▸ **Exercise brief**: Print the line containing "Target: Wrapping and" and every later line of the records. Keep each one exactly as given, ending with the last.

▸ **Supplied material**:
--- START ---
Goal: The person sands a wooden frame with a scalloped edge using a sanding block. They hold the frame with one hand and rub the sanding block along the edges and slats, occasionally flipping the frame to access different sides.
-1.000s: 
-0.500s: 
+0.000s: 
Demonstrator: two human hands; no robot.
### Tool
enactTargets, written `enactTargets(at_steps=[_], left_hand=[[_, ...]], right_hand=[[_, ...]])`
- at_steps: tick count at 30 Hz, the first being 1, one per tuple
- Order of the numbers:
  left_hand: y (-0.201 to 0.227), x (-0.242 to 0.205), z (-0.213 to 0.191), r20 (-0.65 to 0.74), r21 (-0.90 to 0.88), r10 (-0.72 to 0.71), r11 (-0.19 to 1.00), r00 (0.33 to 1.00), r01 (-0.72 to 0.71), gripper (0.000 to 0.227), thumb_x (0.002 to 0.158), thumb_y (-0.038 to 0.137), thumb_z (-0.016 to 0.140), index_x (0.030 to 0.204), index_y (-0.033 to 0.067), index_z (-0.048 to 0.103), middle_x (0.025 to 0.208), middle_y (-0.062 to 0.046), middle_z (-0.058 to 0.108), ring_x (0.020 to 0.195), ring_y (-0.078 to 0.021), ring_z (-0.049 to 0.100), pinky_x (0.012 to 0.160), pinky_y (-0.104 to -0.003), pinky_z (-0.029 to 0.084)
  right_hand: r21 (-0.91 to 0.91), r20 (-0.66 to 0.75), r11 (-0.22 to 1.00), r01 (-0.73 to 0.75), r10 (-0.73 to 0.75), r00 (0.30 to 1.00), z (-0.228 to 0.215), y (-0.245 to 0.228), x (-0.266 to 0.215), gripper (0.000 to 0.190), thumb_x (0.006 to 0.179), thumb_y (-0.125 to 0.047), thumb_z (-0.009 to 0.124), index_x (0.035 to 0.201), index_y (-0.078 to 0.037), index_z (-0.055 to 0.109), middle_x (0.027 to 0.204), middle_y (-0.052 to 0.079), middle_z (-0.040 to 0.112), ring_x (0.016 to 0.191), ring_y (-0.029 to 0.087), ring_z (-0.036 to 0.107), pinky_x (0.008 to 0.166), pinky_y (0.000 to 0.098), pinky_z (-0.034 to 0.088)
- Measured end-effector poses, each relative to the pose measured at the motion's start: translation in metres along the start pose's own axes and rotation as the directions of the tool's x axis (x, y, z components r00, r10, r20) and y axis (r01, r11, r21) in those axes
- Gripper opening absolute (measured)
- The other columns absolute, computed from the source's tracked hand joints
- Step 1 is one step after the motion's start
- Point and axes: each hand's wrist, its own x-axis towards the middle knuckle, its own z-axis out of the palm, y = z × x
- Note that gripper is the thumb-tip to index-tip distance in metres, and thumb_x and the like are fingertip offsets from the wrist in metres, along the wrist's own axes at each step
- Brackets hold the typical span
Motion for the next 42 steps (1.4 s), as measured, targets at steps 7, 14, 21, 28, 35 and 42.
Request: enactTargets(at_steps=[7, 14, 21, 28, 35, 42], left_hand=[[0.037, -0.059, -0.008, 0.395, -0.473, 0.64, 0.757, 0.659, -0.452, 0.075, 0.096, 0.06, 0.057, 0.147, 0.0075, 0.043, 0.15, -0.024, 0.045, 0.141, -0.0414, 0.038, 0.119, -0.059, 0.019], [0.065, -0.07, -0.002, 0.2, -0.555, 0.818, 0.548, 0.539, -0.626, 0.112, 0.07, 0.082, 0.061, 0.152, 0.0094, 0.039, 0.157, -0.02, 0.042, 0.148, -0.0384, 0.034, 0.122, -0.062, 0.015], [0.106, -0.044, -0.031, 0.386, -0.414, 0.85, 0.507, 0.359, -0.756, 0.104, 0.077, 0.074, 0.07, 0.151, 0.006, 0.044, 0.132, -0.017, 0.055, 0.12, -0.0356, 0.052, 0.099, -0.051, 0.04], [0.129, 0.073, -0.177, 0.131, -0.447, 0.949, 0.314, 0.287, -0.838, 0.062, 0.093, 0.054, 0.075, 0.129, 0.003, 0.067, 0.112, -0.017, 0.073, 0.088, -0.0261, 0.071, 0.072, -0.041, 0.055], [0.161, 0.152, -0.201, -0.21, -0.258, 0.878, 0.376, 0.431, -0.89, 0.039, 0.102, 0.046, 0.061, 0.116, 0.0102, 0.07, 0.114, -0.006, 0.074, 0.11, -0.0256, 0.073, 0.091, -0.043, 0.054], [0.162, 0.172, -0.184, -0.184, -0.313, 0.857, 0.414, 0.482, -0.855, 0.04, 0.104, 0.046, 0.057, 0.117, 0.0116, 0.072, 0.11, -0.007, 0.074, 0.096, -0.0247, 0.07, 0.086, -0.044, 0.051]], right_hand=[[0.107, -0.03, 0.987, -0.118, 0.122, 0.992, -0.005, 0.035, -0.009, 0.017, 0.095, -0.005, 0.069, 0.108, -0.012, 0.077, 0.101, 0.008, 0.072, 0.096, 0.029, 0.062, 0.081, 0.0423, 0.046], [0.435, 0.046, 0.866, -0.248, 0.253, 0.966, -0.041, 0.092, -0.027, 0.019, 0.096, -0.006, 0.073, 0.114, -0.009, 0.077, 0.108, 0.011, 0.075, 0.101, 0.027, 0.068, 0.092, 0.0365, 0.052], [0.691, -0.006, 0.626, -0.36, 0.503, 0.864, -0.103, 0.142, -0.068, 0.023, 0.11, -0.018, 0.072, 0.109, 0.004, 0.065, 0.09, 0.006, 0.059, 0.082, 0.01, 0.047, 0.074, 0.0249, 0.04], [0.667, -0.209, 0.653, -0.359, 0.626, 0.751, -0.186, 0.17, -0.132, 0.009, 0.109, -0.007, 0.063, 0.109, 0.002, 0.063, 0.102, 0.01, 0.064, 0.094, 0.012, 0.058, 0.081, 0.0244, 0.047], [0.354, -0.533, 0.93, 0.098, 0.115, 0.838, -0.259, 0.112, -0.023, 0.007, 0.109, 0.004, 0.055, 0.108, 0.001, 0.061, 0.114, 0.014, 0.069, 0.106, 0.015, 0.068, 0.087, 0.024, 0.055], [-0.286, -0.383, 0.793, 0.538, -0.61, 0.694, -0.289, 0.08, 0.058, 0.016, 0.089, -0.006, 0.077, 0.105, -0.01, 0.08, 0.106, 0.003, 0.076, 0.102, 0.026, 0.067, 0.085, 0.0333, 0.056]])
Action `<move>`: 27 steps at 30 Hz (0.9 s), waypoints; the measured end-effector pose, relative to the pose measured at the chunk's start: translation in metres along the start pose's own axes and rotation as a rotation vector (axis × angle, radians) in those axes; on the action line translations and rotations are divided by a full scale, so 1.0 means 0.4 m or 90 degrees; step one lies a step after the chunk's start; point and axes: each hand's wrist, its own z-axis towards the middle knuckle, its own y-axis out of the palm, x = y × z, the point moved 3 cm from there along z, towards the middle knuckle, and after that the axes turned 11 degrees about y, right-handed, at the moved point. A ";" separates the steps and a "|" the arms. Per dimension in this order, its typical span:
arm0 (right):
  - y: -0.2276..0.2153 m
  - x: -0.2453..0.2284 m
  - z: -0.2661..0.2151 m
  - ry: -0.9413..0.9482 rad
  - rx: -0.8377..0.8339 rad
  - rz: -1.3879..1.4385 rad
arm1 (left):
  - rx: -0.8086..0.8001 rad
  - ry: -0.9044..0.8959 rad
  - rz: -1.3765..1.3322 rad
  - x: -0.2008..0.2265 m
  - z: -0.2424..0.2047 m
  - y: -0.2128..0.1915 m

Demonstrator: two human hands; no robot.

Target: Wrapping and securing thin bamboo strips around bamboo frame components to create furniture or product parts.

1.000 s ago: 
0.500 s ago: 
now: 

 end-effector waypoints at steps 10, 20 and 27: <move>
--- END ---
▸ **Completed exercise**:
Target: Wrapping and securing thin bamboo strips around bamboo frame components to create furniture or product parts.

1.000 s ago: 
0.500 s ago: 
now: 

 end-effector waypoints at steps 10, 20 and 27: <move>

The output for this exercise is now complete.